Select the most similar texts to a specific text
Arguments
- sample
This is a single row of a
quanteda
dfm representing the sample to match.- pool
This is a dfm containing all possible samples from which to select the top n.
- coefficient
The coefficient to use for similarity. Either "minmax", "cosine", or "Phi".
- n
The number of rows to extract from the pool of potential samples.
Value
The function returns a dfm containing the top n most similar rows to the input sample using the minmax distance.
Examples
text1 <- "The cat sat on the mat"
text2 <- "The dog sat on the chair"
text3 <- "Violence is the last refuge of the incompetent"

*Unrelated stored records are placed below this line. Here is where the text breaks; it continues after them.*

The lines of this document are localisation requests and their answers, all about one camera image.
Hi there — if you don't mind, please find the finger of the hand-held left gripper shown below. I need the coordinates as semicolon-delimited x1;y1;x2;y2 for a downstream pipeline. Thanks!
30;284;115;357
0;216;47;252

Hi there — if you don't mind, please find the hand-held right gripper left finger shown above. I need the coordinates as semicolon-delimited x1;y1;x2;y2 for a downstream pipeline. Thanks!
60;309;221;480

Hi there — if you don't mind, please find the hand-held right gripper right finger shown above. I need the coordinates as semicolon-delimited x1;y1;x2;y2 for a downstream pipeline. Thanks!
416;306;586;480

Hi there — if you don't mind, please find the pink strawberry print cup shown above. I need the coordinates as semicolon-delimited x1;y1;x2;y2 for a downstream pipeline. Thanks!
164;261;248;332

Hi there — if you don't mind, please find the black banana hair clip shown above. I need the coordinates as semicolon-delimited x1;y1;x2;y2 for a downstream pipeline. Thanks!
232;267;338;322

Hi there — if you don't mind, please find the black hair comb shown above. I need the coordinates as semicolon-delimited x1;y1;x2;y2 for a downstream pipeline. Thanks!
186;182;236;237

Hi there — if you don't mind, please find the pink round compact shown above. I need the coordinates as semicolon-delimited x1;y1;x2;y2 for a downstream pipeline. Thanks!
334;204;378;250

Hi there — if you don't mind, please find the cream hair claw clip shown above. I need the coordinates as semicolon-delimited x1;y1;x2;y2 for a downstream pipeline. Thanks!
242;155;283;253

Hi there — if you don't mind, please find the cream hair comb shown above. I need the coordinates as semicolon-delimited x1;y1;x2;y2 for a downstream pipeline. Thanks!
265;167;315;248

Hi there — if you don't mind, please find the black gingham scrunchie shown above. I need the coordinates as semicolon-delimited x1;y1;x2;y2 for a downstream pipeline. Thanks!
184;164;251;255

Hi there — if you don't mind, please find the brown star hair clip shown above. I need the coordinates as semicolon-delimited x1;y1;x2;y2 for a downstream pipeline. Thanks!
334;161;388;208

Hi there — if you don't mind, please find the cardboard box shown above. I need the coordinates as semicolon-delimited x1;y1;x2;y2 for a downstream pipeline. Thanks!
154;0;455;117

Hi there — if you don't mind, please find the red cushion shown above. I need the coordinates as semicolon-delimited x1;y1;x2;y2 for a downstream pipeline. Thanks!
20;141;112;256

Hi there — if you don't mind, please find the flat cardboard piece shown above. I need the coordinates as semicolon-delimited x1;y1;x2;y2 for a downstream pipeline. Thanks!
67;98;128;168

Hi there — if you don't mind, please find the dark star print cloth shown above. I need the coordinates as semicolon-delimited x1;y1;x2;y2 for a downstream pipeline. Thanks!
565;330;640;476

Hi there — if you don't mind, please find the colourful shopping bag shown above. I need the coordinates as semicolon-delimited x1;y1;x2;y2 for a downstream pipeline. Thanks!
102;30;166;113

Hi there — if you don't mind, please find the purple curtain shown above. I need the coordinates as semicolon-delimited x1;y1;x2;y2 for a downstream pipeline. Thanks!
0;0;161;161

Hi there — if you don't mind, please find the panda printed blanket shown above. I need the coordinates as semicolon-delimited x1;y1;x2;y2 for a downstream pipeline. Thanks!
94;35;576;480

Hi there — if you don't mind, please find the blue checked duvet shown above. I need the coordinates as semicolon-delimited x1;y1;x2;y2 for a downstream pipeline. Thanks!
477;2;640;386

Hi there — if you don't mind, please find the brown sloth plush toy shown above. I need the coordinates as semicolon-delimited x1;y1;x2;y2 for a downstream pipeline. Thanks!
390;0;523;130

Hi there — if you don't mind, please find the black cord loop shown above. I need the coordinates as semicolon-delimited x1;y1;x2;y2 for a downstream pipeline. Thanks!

c <- quanteda::corpus(c(text1, text2, text3))
d <- quanteda::tokens(c) |> quanteda::dfm() |> quanteda::dfm_weight(scheme = "prop")
most_similar(d[1,], d[-1,], coefficient = "minmax", n = 1)
#> Document-feature matrix of: 1 document, 13 features (61.54% sparse) and 0 docvars.
#> features
#> docs the cat sat on mat dog chair violence is
#> text2 0.3333333 0 0.1666667 0.1666667 0 0.1666667 0.1666667 0 0
#> features
#> docs last
#> text2 0
#> [ reached max_nfeat ... 3 more features ]